¿Cuál fue una de las voluntades que ‘la más grande’ quiso cumplir antes de fallecer? Su hija lo ha contado, con todo lujo de detalles, en el documental sobre su vida.


En la última entrega de ‘Rocío, contar la verdad para seguir viva’, Rocío Carrasco revelaba una de las últimas voluntades de su madre antes de fallecer. Su petición fue realizada en la etapa final de su enfermedad. Rocío Jurado, enferma de cáncer de páncreas, intuía que quizás no le quedaba mucho tiempo, así que le pidió a su hija que hiciera realidad un deseo que le hacía mucha ilusión: que celebrase su boda con Fidel Albiac.

Ese anhelo con el que soñaba la chipionera era ver a su hija dando el ‘sí, quiero’ a su pareja. “Nos llamó a los dos y se quedó mirándome a mí cogiendo de la mano a Fidel. Y me dijo: ‘Rocío, no te pensarás que yo me voy a morir sin dejarte a ti casada con este (Fidel). En ese momento se me saltaron las lágrimas porque intuía lo que iba a pasar”, ha relatado Rocío en el programa dedicado a su vida de Telecinco.

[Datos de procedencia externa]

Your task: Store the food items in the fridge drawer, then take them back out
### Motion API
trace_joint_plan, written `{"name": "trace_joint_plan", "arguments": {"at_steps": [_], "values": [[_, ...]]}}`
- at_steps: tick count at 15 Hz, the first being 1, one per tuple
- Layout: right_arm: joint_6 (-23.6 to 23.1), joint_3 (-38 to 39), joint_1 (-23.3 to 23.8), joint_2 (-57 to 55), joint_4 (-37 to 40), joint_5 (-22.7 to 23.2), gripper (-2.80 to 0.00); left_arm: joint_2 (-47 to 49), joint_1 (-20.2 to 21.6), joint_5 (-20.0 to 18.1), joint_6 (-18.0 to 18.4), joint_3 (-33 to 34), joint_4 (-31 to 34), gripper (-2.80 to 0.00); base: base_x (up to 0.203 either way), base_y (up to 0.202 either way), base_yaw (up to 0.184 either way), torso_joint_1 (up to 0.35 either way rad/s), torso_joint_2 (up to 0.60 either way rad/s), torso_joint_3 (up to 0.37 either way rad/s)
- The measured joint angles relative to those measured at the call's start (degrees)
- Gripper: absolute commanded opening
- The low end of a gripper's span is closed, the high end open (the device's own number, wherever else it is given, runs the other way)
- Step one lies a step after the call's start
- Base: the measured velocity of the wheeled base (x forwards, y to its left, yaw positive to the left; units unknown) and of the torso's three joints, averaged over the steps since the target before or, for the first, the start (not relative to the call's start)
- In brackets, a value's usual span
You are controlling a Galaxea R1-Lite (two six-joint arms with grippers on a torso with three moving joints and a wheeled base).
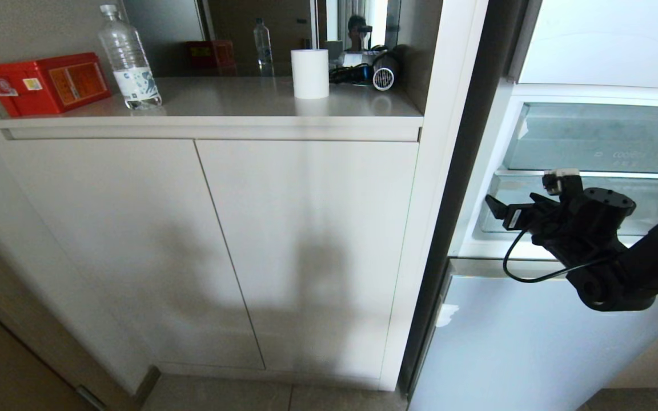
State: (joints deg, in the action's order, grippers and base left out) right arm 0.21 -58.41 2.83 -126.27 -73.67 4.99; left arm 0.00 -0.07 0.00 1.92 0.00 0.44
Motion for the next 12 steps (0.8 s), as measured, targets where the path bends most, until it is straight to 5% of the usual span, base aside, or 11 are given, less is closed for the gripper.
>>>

Rocío Jurado planeaba una boda con el padre Ángel

Al escuchar el deseo de la cantante, Fidel se dirigió a ella para decirle: “No digas más tonterías”. Ella le respondió: “Mañana os casáis”. Fidel, sorprendido, contestaba quitando hierro al asunto: “¿Cómo nos vamos a casar mañana? Cuando estés buena… Te voy a decir una cosa: No puedes tener menos talla que la novia. Cuando estés bien nosotros nos casamos». Pero la tonadillera insistía: “Yo llamo mañana al padre Ángel y estamos José (Ortega Cano) y yo y ya”.

Las palabras de Rocío Jurado dejaban claro que quería ver a su hija casada antes de su fallecimiento. Pero tanto Fidel como Rocío descartaron su propuesta y la animaron a centrarse en su recuperación. “Que no te pongas a pensar en eso”, le decía Fidel. En su documental, Carrasco confesaba: “Es como si lo hubiera hecho en ese momento”.

Fotomontaje: SEMANA

La hija de Rocío Jurado también ha relatado cómo vivió la enfermedad de su padre y el tiempo que esta luchó contra la enfermedad en Houston: «Fue terrorífico.Como éramos muchos hacíamos turnos de mañana, tarde y noche y esos turnos se iban rotando. A mí siempre me tocaban las noches, a una porque le dolía mucho la cabeza, porque tenía reuma y no había dormido en toda la noche o bien porque pasaba cualquier otra cosa. A mí no me pesaba, pero tomé la determinación de que no podía seguir siendo así la cosa. Yo también quería estar cuando mi madre estuviera despierta, no cuando estuviera dormida. Así estuvimos hasta que ella se quiso volver a España y hasta que se consiguió todo para que volviera», explicaba. De este modo, cargaba -una vez más- contra miembros de su familia.